God rest you, merry Innocents,
While innocence endures.
A sweeter Christmas than we to ours
May you bequeath to yours.
On this eve of a sweeter Christmas, Steve Patterson and Linda Giese do not forget their legacy and lost innocence of Christmas, 1968.
They were in Vietnam.
She was a civilian, a nervous ambassador from San Mateo visiting an airborne company adopted by that city.
He was a lieutenant, a decorated, young, gung-ho platoon commander brought in from jungle operations to play reluctant escort.
Linda, raw from losing her brother to this war, faced rain-soaked, unshaven, drained, bloodied grunts. They stood in deference. They knew she was there with Christmas greetings and gratitude from at least one portion of the nation they could only presume they were fighting for.
"Their faces were younger than I'd imagined," Linda said. Her moment remains fragile, something not easily offered a stranger. "But I caught a feeling of relationship with them, a sense of family. Then I saw that look in their eyes, the look of love, some shyness, loneliness and fear. I saw my brother. All of them looked like my brother."

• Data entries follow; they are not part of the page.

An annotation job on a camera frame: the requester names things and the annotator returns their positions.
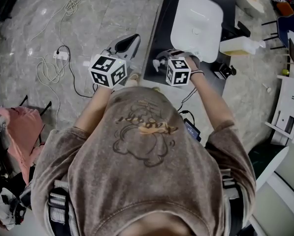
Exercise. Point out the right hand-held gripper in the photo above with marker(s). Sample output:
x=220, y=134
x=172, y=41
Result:
x=178, y=71

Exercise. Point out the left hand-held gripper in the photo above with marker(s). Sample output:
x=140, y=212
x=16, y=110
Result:
x=107, y=70

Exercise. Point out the clear yellowish pump bottle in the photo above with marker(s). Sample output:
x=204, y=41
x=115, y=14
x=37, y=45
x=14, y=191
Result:
x=238, y=47

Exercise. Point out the person's left forearm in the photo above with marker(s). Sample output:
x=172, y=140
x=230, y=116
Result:
x=95, y=107

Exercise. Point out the person's right forearm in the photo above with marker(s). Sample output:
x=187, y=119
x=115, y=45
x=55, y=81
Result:
x=210, y=99

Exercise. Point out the white pump dispenser bottle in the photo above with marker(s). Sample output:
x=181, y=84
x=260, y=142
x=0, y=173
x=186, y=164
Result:
x=157, y=64

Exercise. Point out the black wrist band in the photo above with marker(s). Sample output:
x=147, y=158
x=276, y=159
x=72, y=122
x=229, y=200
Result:
x=198, y=72

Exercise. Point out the beige shoe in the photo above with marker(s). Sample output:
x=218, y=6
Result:
x=135, y=79

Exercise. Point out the black sink cabinet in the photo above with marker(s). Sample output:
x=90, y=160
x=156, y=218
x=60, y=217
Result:
x=165, y=21

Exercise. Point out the small black dispenser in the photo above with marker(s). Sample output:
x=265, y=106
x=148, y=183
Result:
x=223, y=70

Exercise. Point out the white sink basin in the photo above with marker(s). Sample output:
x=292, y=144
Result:
x=198, y=21

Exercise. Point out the black box with blue label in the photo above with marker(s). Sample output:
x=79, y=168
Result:
x=192, y=129

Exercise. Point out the white power strip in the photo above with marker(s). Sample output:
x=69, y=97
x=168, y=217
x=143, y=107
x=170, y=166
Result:
x=60, y=54

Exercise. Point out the small white peg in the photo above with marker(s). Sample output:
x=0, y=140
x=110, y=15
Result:
x=268, y=88

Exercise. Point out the green ball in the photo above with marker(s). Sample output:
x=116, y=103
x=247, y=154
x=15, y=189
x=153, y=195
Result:
x=285, y=72

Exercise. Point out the brown printed t-shirt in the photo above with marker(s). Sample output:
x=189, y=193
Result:
x=137, y=176

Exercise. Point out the white cabinet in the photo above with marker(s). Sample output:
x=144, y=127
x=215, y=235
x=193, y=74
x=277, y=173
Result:
x=288, y=107

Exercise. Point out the blue chair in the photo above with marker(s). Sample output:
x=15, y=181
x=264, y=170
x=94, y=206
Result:
x=288, y=26

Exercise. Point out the dark green mat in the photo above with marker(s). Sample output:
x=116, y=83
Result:
x=262, y=158

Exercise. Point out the orange cushion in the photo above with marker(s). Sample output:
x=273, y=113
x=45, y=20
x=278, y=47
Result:
x=284, y=8

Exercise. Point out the pink cloth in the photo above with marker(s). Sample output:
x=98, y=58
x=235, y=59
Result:
x=21, y=131

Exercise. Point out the white round table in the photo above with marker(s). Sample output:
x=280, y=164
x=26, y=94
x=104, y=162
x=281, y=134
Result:
x=277, y=193

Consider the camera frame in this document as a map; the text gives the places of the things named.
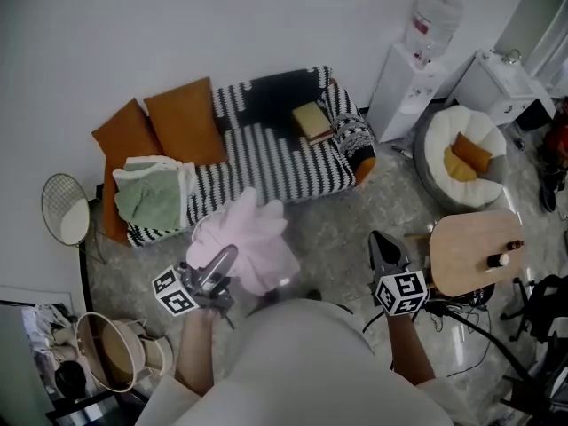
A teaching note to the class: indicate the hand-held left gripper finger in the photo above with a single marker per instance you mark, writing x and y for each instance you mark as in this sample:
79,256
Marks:
222,262

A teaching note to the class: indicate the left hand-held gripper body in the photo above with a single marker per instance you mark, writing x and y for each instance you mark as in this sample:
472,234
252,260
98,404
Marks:
175,293

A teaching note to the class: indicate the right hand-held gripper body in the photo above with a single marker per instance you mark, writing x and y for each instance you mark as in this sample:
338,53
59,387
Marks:
401,293

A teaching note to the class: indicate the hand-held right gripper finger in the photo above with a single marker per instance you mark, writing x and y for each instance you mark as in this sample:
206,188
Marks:
396,253
378,249

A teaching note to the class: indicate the pink cloth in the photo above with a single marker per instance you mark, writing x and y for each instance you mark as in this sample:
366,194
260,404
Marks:
253,242

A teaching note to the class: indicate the orange sofa with striped cover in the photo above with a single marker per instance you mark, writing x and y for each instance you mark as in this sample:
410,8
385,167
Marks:
266,162

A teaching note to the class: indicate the person's right forearm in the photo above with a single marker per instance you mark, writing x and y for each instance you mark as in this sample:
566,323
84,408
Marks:
408,349

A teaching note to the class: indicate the person's left forearm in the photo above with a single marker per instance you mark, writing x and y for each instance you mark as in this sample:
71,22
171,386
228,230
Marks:
199,353

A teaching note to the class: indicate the person's left leg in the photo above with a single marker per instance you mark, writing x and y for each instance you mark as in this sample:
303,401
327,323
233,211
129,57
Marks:
271,296

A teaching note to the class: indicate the person's leg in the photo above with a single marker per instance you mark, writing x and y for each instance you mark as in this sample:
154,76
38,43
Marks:
313,294
271,296

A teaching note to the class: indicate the light wooden side table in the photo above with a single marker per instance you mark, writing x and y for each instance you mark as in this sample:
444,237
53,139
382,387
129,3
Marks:
461,246

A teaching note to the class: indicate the person's right leg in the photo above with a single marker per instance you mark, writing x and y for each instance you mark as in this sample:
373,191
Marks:
313,294

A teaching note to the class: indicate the beige laundry basket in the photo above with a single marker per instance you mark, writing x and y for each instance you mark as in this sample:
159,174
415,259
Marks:
120,353

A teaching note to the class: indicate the white grey bean bag chair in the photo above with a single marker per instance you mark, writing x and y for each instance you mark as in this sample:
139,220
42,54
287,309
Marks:
466,189

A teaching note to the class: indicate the green white fleece blanket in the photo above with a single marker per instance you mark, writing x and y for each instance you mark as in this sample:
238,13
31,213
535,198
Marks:
148,198

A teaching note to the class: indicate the dark bottle with white cap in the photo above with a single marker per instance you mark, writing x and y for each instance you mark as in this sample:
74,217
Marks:
497,261

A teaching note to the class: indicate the small yellow cushion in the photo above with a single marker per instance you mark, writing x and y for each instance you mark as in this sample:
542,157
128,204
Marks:
457,167

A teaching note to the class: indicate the brown bottle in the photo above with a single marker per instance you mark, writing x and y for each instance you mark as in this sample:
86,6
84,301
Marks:
515,245

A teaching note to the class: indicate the person's white shirt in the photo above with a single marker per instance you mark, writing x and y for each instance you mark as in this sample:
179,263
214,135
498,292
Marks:
302,371

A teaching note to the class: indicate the small orange cushion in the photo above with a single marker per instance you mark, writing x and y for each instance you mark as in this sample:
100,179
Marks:
475,151

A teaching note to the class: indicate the leaning mirror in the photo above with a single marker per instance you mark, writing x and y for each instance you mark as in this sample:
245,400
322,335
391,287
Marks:
49,344

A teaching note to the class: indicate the black low stand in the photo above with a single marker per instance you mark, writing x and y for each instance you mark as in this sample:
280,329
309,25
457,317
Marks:
89,408

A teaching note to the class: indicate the yellow hardcover book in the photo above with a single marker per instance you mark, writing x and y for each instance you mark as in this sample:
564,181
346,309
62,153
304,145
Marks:
310,120

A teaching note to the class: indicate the black metal stand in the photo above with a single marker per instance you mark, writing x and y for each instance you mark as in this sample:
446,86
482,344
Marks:
548,291

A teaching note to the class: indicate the white water dispenser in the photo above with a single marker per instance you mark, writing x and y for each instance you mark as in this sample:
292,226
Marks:
399,91

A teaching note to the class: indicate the white cabinet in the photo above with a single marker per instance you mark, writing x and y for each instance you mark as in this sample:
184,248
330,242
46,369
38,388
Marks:
501,87

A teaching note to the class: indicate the red black bag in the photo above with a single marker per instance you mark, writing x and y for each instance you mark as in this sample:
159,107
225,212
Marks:
558,136

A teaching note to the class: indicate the clear water bottle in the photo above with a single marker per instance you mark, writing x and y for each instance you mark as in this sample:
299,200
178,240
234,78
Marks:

Steve remembers another moment later in Linda's visit. His company held a Christmas Day memorial service for her dead brother. An upturned M-16 was crowned by a steel helmet. An empty pair of boots. Taps.
"Then the company, 130 men, these kids and Linda stood en masse and began singing 'Silent Night,' " Steve said. He, too, dug delicately before sharing the memory. "It was a beautiful remembrance, but an enigma. Camp Eagle was no more than eight clicks (kilometers) from the fighting, and there we were singing 'Silent Night.' "
Such a beginning, of course, is ripe for only one ending.
For Linda came home and Steve survived and he called when he landed in Oakland. The lady married her lieutenant. Linda and Steve Patterson have a young son . . . and they are indeed living happily ever after in Pacific Palisades.
Yet their time in Vietnam--even after almost two decades, despite the distractions of later years--will not go away.
The Christmas cards have been arriving, as they do every year, from former troopers of A Company, 1st Battalion, 327th Infantry of the 101st Airborne. There have been telephone calls and a Thanksgiving meeting with Steve's former platoon sergeant . . . and now a movie may be in the making, as yet uncast, but with its script written and financing being sought by independent producer Joseph Brazan.
This Christmas, the Pattersons must again remember that Christmas.
It all began in the heart and fears of Linda's brother, Joe Artavia, then 19, who enlisted in the Army and volunteered for airborne training and for the war in Vietnam. He was sent there, to Phu Bai and the 101st Airborne.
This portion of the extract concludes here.